The worst thing you can do with a letter of intent is lie. The second worst is tell the truth badly.
You’re here because you actually have a real, single top choice. Not “one of my top three.” Not “I’d be happy anywhere.” A real number one. And you’re trying to figure out how to write one honest LOI without sounding desperate, generic, or shady.
Good. Let’s handle it properly.
1. First, be sure you’re really in “single top choice” territory
Before we talk about what to write, I want to be blunt: a true LOI is a one‑shot weapon. You do not send this to multiple programs. You do not “kind of” mean it. If you’re not 100% sure, don’t pull the trigger yet.
Here’s how to sanity‑check yourself.
Ask yourself three questions and answer them like an adult, not like someone trying to avoid cognitive dissonance:
- If this program ranked me last on their list, would I still rank them #1 on mine?
- If I got into this program and a “more prestigious” one magically offered me a spot late, would I still stay with this one?
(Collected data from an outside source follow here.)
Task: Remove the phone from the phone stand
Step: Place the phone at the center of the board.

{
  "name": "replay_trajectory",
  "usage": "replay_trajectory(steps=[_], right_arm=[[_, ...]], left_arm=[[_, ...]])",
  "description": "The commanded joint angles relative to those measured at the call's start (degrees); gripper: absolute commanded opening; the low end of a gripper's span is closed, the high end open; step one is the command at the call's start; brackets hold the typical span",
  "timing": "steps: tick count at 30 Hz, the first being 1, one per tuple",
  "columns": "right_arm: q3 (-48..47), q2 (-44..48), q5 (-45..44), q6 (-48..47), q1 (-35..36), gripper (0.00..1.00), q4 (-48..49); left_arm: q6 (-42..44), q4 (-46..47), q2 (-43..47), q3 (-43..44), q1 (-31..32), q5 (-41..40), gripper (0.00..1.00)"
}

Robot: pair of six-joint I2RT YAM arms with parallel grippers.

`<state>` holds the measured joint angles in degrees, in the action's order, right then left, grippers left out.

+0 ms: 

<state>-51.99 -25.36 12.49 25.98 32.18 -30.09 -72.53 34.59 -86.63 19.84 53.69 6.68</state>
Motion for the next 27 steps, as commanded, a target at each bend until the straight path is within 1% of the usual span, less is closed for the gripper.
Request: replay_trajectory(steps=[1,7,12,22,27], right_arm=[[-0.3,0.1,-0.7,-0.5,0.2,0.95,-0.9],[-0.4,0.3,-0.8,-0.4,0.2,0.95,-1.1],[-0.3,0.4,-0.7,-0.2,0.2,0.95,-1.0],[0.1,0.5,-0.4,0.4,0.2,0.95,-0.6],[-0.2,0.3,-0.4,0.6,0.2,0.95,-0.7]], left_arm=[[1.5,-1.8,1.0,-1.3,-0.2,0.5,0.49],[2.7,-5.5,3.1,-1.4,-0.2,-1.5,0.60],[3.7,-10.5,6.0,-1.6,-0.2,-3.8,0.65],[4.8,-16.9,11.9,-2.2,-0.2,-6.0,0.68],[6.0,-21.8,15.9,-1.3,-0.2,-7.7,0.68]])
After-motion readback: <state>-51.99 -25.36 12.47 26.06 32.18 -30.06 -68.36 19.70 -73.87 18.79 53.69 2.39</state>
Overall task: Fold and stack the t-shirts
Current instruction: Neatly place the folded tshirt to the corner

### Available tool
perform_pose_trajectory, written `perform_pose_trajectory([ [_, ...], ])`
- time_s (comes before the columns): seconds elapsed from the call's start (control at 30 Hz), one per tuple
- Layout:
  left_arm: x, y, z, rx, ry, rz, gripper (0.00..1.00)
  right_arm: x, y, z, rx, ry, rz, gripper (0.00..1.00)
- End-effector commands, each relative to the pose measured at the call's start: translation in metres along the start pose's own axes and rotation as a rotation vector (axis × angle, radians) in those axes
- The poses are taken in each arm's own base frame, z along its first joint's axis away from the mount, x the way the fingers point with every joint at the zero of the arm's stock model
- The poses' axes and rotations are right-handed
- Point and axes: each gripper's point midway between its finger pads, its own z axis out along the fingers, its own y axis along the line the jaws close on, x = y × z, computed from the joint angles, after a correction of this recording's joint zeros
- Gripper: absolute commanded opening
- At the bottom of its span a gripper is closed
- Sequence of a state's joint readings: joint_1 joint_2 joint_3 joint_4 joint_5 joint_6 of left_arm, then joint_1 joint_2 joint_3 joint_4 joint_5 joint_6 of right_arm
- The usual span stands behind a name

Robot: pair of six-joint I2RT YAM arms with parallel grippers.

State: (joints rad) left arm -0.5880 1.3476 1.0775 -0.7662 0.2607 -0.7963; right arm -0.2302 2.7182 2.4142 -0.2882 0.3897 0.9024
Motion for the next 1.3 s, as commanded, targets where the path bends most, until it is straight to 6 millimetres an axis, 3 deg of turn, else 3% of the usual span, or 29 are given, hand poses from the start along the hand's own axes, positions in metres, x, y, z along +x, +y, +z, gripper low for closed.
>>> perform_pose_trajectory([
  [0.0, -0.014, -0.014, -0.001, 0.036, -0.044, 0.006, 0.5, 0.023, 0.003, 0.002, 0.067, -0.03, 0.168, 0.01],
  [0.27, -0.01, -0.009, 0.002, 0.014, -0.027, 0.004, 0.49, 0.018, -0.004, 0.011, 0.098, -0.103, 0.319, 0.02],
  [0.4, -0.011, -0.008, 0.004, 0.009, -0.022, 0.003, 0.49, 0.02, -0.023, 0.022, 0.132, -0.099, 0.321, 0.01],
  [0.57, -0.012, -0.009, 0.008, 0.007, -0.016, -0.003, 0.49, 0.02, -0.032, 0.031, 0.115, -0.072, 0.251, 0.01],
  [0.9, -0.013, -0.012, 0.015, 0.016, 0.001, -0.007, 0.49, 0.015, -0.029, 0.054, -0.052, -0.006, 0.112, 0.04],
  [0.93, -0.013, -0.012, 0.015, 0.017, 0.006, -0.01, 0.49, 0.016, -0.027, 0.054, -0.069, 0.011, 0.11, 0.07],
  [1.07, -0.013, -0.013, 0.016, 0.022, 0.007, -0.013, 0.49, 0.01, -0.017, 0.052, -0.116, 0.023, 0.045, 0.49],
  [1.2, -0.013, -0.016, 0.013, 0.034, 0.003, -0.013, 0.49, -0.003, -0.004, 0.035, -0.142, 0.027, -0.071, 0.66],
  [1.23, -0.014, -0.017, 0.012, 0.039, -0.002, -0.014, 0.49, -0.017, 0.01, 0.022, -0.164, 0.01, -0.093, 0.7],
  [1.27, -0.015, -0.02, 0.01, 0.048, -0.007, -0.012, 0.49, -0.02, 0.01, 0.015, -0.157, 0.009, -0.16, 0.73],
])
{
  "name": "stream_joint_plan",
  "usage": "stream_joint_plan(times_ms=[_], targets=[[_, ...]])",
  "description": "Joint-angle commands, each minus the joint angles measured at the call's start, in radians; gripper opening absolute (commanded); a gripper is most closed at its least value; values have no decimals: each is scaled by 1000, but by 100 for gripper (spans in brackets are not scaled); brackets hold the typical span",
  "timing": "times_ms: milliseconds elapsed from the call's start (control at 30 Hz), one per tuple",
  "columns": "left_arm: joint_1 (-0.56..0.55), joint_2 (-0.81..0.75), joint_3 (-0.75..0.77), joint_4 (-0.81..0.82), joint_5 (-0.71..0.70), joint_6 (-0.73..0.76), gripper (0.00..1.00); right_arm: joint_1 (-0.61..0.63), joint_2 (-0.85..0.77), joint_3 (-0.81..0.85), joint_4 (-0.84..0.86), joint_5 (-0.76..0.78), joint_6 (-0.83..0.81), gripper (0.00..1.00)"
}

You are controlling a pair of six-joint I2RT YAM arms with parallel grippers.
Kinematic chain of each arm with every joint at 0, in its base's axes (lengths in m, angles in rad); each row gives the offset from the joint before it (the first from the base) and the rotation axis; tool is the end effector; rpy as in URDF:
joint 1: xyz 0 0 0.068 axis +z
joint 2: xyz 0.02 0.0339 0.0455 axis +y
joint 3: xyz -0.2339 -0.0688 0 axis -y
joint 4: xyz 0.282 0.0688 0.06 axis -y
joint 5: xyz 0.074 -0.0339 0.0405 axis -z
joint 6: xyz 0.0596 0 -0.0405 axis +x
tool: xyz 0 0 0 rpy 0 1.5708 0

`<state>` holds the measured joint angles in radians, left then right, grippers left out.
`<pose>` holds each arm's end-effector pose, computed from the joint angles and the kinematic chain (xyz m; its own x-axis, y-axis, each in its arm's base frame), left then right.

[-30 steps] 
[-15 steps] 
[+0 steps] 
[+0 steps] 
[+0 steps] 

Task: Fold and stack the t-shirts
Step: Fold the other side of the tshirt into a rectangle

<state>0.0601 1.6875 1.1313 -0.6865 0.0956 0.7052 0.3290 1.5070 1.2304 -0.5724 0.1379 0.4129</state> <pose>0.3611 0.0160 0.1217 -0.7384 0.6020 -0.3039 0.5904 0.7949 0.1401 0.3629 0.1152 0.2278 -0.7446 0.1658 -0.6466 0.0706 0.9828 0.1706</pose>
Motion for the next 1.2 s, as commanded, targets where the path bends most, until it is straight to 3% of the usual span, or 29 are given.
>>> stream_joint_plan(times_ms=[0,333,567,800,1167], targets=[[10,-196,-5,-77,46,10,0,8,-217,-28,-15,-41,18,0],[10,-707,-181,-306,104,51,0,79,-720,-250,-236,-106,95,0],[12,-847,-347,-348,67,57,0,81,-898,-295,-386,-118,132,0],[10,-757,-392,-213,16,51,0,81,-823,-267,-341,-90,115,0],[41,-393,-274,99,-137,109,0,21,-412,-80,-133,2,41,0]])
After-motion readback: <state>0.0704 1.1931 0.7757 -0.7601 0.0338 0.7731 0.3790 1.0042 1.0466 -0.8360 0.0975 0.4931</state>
- Am I willing to withdraw all other LOIs and not send another “you are my top choice” to anyone else this cycle?
If the answer to any of those is “uhhh… maybe?” you’re not ready for a true LOI. You can still send a “strong interest” or “very high on my list” letter. But not a “you are my clear #1.”
If your answers are all “yes, obviously” and you’d bet your own reputation on it, then you’re in the right situation for this article.
Now, the second filter: does this program even make sense as a top choice on paper?
Things that should be true (or very close) for a single top choice:
- Their training structure actually fits your goals (not fantasy goals—your real ones).
- You’d be fine living in that city for the entire length of training.
- You’ve done enough due diligence (interview day, second look, talking to current residents, maybe faculty) to not be in pure infatuation mode.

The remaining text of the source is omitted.